Manusia senantiasa merindukan hidupnya menjadi lebih baik dan lebih bermartabat. Begitu juga denganku, pikir Lius. Kerinduannya sebagai manusia tidak ada bedanya dengan manusia-manusia lain di luar sana.
Adakah jalan memenuhi kerinduan itu melewati jalan sepi? Adakah kemungkinan mendapatkan ketenangan melalui keterasingan?
Lius belajar dari penuturan kakek neneknya sejak masa kecil, bahwa menjalin relasi yang baik dengan manusia-manusia lain merupakan jalan menuju keutuhan. Sebab kata kekeknya, dari relasi-relasi itulah dimungkinkan mengalirnya berbagai informasi.
Lius menggugat pikirannya sendiri. Ia butuh ketenangan. Untuk bisa tenang dia merasa perlu adanya keheningan.
Dalam relasi antar manusia, semata-mata dia hanya menemukan keriuhan. Lius menemukan paradoks dalam kemanusiaannya. Paradoks dalam keheningan yang riuh.
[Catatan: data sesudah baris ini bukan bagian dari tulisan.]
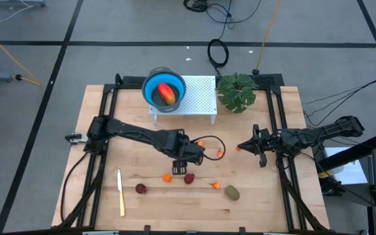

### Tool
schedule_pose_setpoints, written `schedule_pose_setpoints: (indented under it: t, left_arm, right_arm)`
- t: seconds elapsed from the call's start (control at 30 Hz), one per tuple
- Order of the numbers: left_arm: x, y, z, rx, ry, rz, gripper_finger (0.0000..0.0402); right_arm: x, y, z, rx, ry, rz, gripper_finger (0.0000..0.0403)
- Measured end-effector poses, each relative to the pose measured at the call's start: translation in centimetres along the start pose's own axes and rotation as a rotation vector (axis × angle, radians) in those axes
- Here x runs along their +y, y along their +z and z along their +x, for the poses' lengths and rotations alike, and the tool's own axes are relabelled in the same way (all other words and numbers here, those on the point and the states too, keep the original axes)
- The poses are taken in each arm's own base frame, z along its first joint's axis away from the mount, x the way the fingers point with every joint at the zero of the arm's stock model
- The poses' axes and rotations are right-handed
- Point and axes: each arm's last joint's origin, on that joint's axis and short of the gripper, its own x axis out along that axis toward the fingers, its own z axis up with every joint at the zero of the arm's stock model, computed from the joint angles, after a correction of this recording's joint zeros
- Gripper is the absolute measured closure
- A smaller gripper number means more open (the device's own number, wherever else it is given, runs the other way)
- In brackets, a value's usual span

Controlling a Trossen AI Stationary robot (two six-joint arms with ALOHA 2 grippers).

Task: Pick & Place Fruit
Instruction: Put the kiwi in the blue strainer bowl on the shelf

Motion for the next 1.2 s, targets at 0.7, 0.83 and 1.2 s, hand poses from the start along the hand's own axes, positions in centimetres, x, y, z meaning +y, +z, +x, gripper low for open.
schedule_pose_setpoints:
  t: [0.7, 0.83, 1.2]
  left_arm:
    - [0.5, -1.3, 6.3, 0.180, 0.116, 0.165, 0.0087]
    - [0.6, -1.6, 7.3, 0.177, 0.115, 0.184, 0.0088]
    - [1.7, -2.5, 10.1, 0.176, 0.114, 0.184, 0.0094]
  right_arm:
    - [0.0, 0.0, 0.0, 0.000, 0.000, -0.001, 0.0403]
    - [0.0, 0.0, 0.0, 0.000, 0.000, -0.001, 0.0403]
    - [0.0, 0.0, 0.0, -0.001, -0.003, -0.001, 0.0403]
Terngiang sebuah ungkapan dari Gabo dalam benaknya. Gabriel Garcia Marquez, sang nobelis sastra tahun 1982 yang dikenal juga sebagai Gabo mengatakan bahwa dia berkomunikasi dengan dirinya secara efektif hanya sejauh dia berkomunikasi dengan orang lain.
Dalam kaitan itu tidak mungkin menjadi manusia seutuhnya dengan hidup terasing dari yang lain, pikir Lius.
Pikiran yang berkecamuk di tempurung kepalanya menyebabkan ketegangan dalam jiwanya. Lius marah, tapi entah kepada siapa.
Ia merasa tidak mengenal dirinya sendiri. Hingga kemudian terjadilah perjalanan tarik-menarik menggapai ketenangan dalam kesendirian di tengah keriuhan hidupnya yang bagai pasar itu.
Ia membangun kesadaran bahwa hanya dengan berkomunikasi dengan orang lain ia dapat lebih mengenali dirinya. Dan ketika ia lebih mengenali dirinya, ia pun dapat mengenali ruang tempatnya berada.